▶ _Problem_
Could you restate exactly the lines that begin at the line with "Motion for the" and end at the final line of the data?

▶ _The data_
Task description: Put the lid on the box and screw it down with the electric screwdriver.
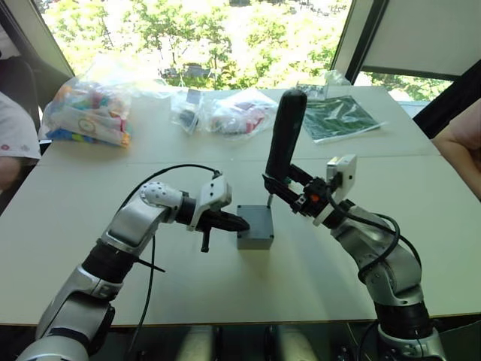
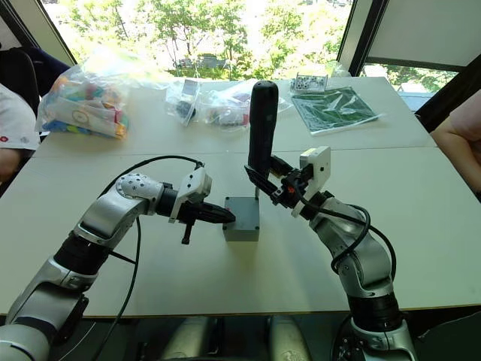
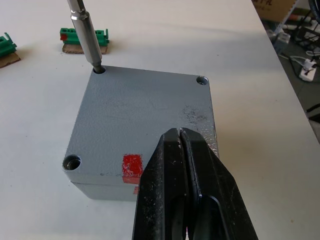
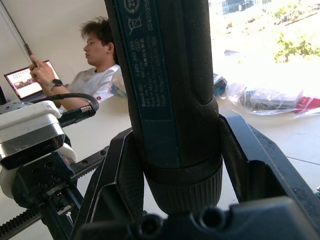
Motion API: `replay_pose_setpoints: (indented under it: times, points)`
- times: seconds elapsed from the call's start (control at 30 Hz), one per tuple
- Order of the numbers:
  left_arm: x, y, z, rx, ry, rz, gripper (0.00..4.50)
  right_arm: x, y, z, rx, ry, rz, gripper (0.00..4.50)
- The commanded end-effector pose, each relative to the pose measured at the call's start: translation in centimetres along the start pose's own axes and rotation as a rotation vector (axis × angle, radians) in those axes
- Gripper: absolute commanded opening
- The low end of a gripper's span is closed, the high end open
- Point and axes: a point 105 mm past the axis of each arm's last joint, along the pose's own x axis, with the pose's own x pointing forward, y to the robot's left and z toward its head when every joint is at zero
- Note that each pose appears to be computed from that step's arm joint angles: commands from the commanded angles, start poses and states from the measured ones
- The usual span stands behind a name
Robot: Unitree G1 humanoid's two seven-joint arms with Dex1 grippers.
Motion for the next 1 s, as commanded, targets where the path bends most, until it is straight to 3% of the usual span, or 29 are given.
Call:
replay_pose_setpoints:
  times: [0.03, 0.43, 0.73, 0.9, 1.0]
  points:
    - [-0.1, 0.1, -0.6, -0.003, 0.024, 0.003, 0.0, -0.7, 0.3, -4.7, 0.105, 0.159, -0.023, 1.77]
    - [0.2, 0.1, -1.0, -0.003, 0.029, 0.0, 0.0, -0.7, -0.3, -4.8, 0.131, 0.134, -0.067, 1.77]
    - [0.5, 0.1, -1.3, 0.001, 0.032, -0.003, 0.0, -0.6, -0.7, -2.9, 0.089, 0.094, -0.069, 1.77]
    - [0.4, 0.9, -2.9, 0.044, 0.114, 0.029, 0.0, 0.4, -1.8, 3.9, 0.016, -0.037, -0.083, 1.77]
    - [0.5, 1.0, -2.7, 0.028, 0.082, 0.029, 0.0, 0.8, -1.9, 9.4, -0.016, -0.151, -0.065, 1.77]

▶ _Written response_
Motion for the next 1 s, as commanded, targets where the path bends most, until it is straight to 3% of the usual span, or 29 are given.
Call:
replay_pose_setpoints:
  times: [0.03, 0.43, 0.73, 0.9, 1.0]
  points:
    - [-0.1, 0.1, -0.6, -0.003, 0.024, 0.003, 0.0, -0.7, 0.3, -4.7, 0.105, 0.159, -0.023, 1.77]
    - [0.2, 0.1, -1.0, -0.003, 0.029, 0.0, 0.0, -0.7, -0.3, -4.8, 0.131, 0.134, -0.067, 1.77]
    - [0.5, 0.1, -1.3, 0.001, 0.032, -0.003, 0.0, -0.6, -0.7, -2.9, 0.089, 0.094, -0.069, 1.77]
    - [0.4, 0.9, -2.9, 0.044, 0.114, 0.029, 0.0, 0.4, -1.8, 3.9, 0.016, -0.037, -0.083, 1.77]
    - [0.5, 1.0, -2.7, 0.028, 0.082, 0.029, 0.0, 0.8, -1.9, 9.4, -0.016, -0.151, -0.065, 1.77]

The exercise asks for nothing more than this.